*** The data ***

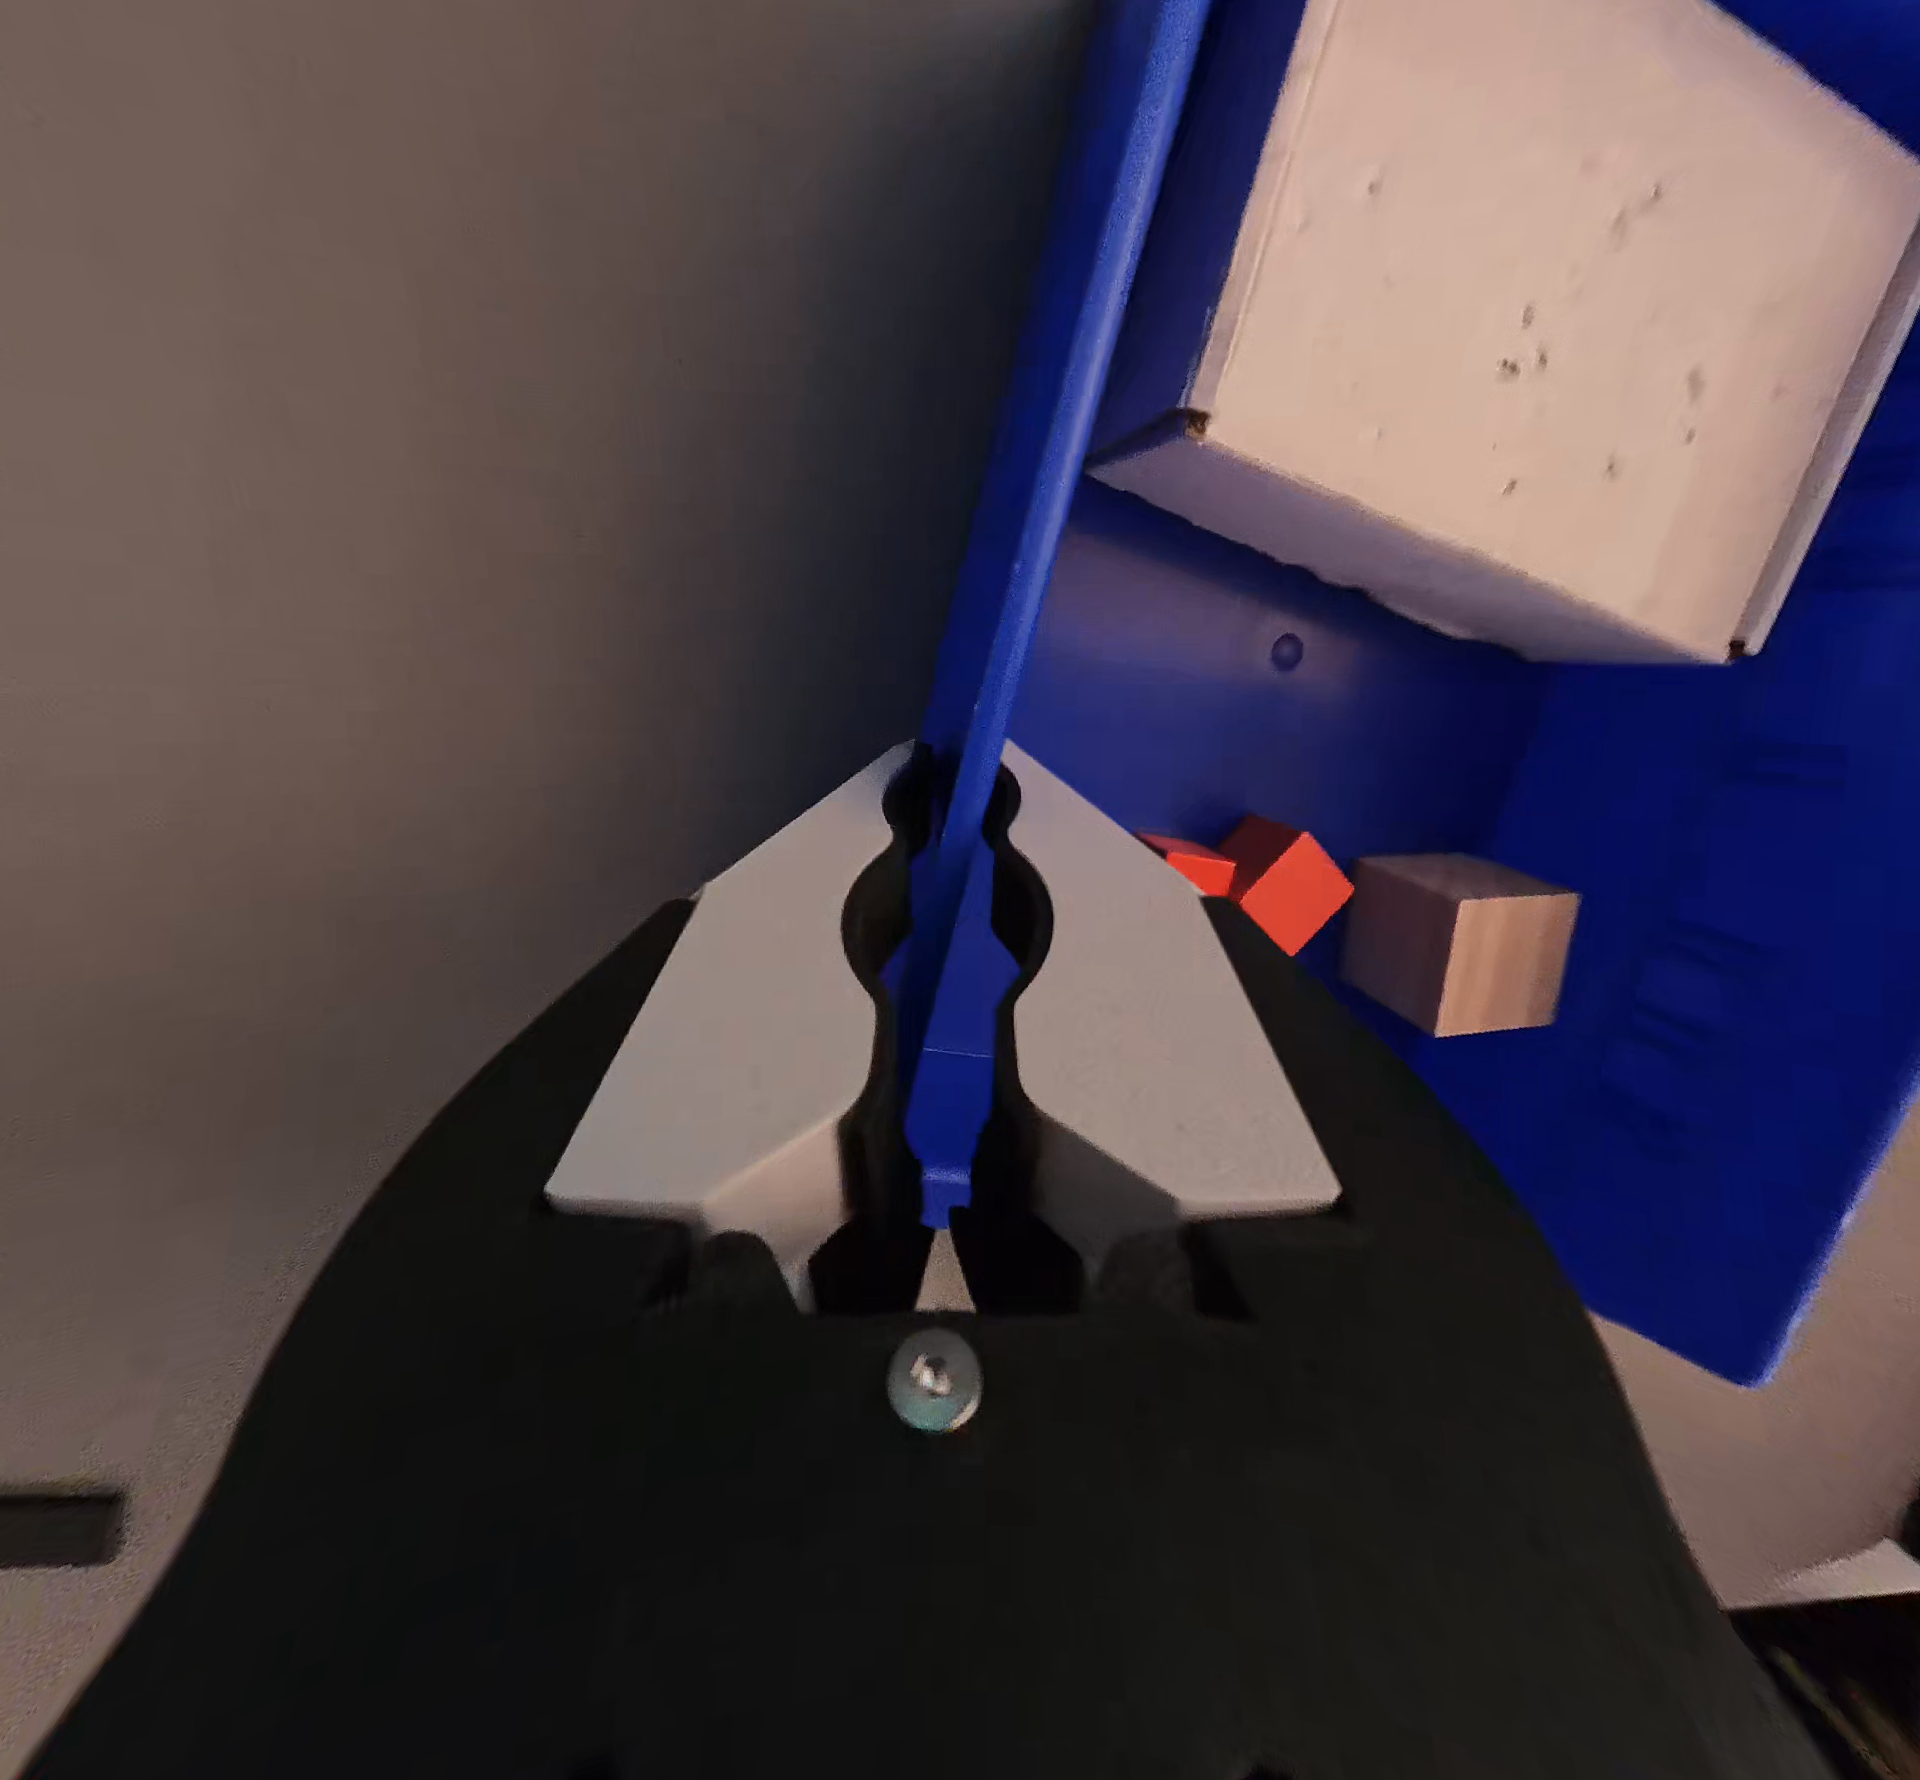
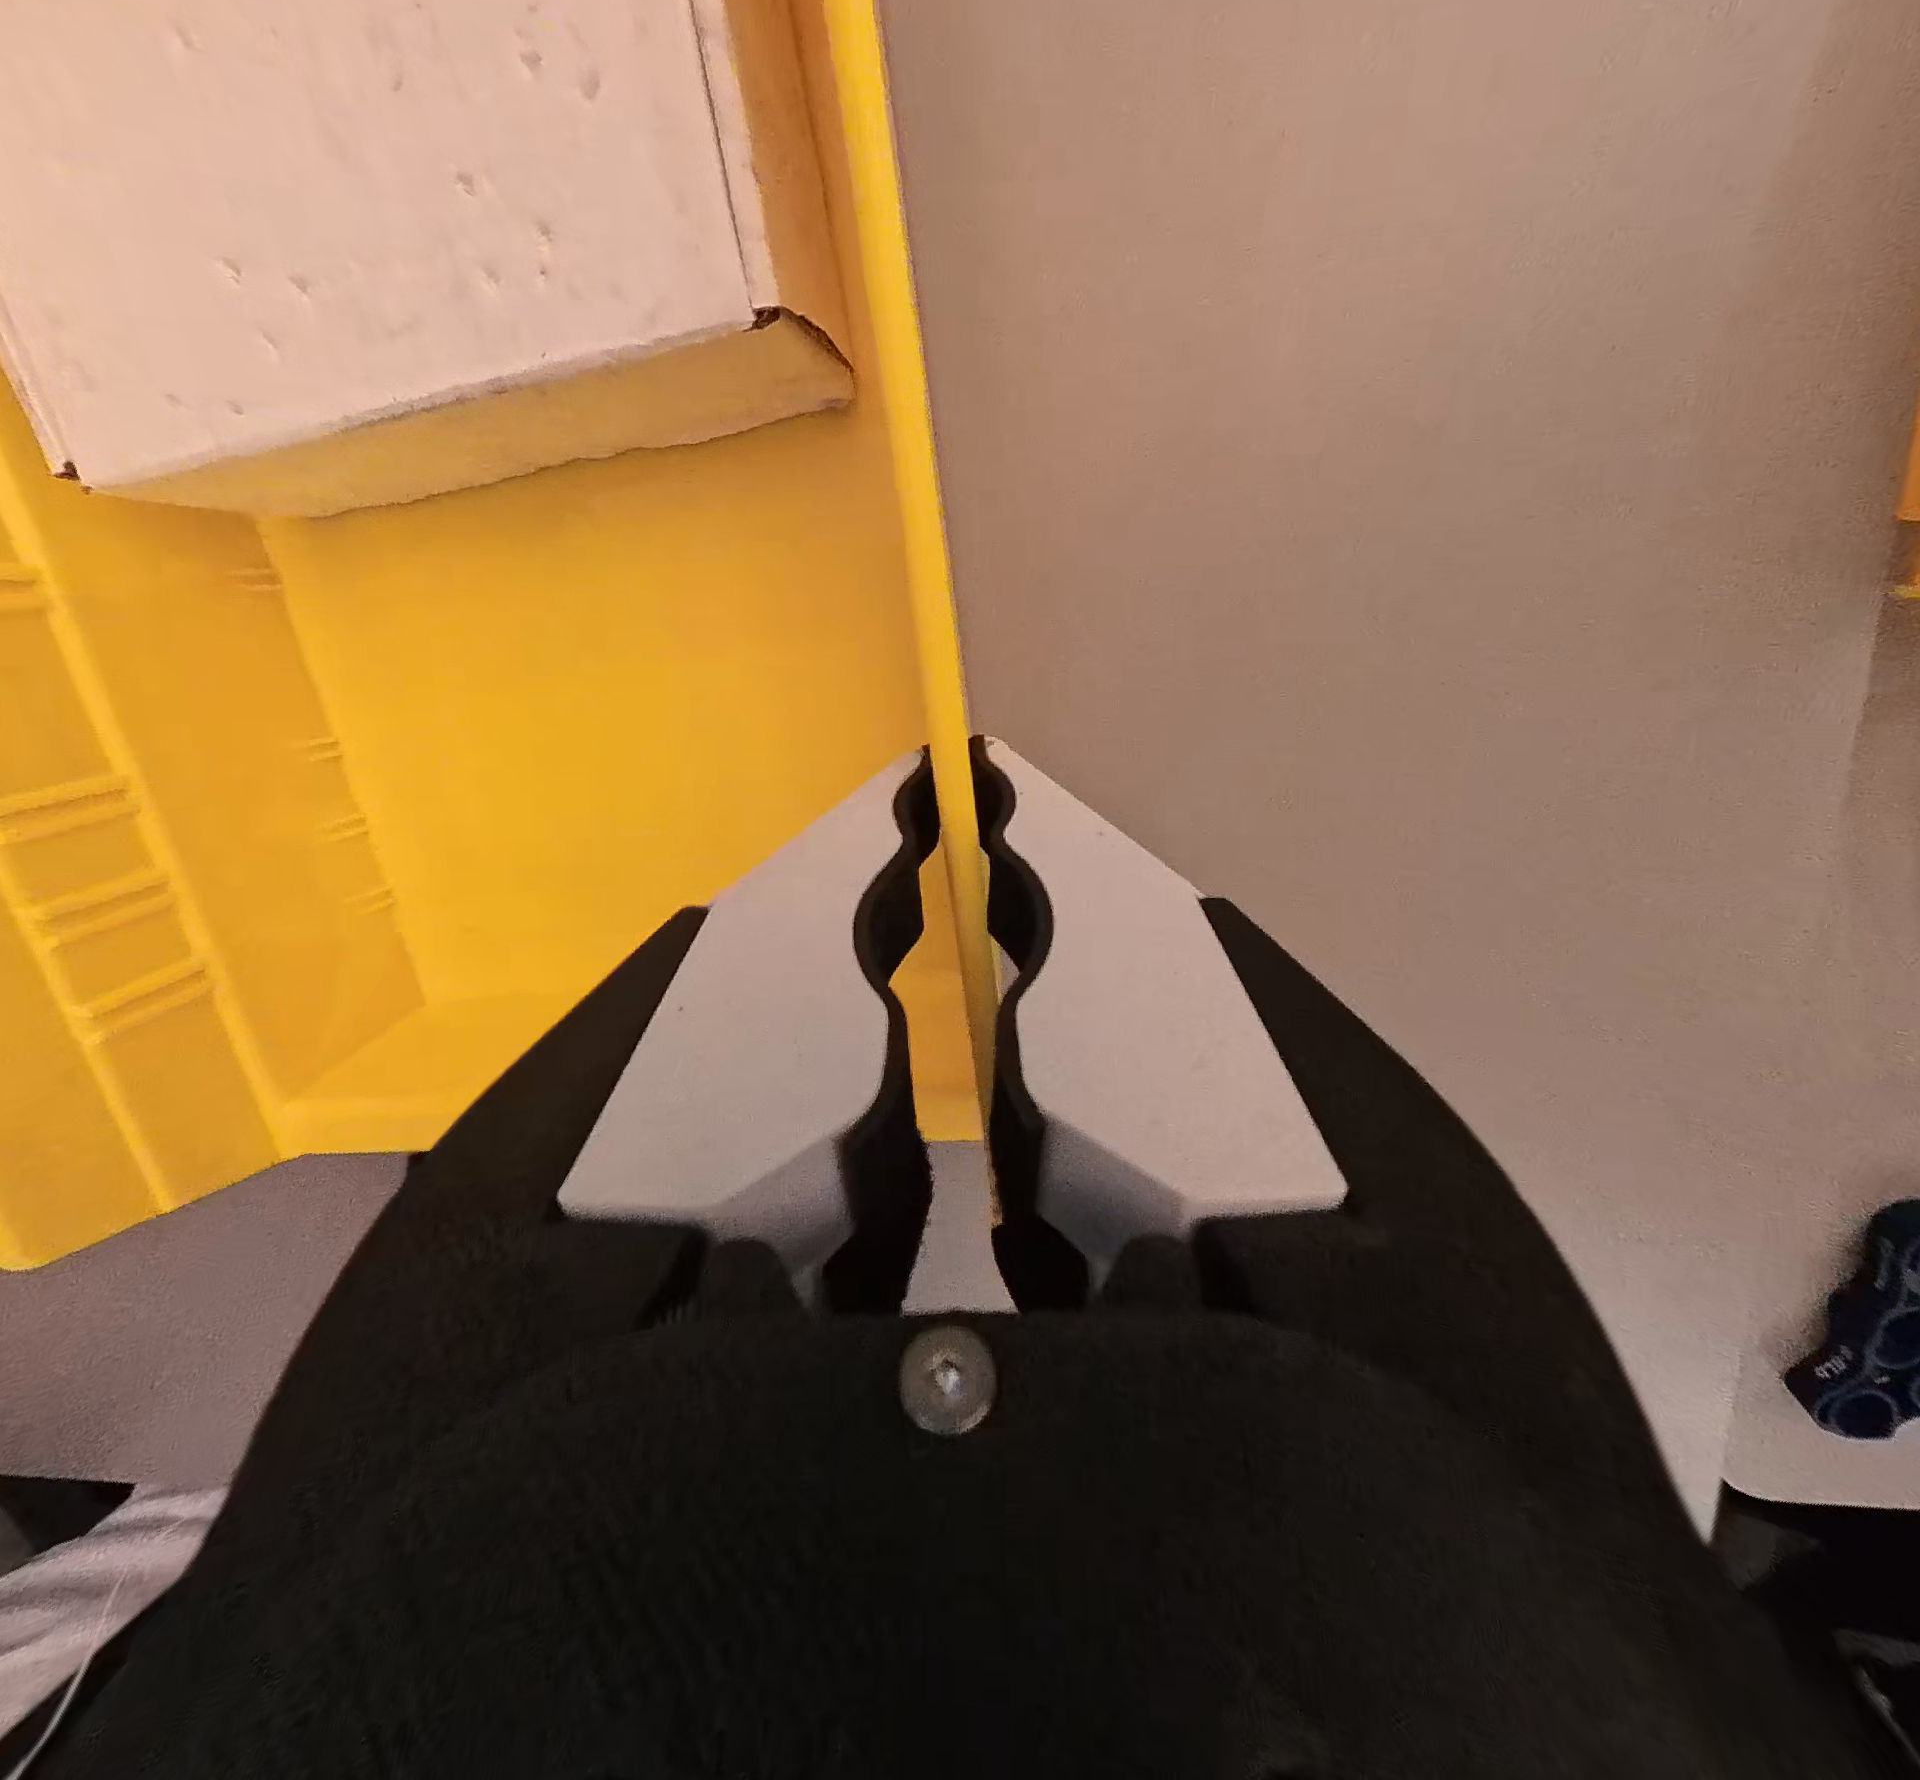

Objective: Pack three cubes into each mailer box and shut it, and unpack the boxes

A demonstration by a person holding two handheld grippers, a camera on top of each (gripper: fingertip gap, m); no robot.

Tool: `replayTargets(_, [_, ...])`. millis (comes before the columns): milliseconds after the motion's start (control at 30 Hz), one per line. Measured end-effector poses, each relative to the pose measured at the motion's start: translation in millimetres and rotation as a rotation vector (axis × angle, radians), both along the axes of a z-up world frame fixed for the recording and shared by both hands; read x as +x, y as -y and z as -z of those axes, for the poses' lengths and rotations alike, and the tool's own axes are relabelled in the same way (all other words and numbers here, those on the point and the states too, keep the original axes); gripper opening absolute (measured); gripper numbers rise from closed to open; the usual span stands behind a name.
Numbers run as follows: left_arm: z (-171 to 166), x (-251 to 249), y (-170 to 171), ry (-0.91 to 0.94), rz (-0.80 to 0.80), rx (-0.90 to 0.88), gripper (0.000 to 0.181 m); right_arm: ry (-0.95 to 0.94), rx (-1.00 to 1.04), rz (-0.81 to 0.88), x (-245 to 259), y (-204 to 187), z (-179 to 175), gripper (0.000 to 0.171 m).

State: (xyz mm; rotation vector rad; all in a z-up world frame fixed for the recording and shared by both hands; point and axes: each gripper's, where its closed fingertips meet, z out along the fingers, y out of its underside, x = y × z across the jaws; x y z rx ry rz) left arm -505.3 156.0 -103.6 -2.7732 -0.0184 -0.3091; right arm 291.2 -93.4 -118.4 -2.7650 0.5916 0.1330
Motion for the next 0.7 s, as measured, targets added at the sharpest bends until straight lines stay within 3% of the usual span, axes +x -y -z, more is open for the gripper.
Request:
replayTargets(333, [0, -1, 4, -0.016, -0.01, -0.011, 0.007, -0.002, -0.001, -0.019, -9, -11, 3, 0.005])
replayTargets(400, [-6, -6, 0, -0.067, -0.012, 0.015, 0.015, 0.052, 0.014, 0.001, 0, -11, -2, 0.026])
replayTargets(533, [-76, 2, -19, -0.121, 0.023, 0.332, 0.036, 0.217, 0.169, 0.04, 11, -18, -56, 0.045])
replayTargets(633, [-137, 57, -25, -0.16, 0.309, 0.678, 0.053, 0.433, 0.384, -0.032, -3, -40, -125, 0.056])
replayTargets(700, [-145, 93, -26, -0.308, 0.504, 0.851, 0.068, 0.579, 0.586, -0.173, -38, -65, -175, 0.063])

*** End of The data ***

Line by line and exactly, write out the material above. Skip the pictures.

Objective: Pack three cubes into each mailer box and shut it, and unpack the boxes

A demonstration by a person holding two handheld grippers, a camera on top of each (gripper: fingertip gap, m); no robot.

Tool: `replayTargets(_, [_, ...])`. millis (comes before the columns): milliseconds after the motion's start (control at 30 Hz), one per line. Measured end-effector poses, each relative to the pose measured at the motion's start: translation in millimetres and rotation as a rotation vector (axis × angle, radians), both along the axes of a z-up world frame fixed for the recording and shared by both hands; read x as +x, y as -y and z as -z of those axes, for the poses' lengths and rotations alike, and the tool's own axes are relabelled in the same way (all other words and numbers here, those on the point and the states too, keep the original axes); gripper opening absolute (measured); gripper numbers rise from closed to open; the usual span stands behind a name.
Numbers run as follows: left_arm: z (-171 to 166), x (-251 to 249), y (-170 to 171), ry (-0.91 to 0.94), rz (-0.80 to 0.80), rx (-0.90 to 0.88), gripper (0.000 to 0.181 m); right_arm: ry (-0.95 to 0.94), rx (-1.00 to 1.04), rz (-0.81 to 0.88), x (-245 to 259), y (-204 to 187), z (-179 to 175), gripper (0.000 to 0.171 m).

State: (xyz mm; rotation vector rad; all in a z-up world frame fixed for the recording and shared by both hands; point and axes: each gripper's, where its closed fingertips meet, z out along the fingers, y out of its underside, x = y × z across the jaws; x y z rx ry rz) left arm -505.3 156.0 -103.6 -2.7732 -0.0184 -0.3091; right arm 291.2 -93.4 -118.4 -2.7650 0.5916 0.1330
Motion for the next 0.7 s, as measured, targets added at the sharpest bends until straight lines stay within 3% of the usual span, axes +x -y -z, more is open for the gripper.
Request:
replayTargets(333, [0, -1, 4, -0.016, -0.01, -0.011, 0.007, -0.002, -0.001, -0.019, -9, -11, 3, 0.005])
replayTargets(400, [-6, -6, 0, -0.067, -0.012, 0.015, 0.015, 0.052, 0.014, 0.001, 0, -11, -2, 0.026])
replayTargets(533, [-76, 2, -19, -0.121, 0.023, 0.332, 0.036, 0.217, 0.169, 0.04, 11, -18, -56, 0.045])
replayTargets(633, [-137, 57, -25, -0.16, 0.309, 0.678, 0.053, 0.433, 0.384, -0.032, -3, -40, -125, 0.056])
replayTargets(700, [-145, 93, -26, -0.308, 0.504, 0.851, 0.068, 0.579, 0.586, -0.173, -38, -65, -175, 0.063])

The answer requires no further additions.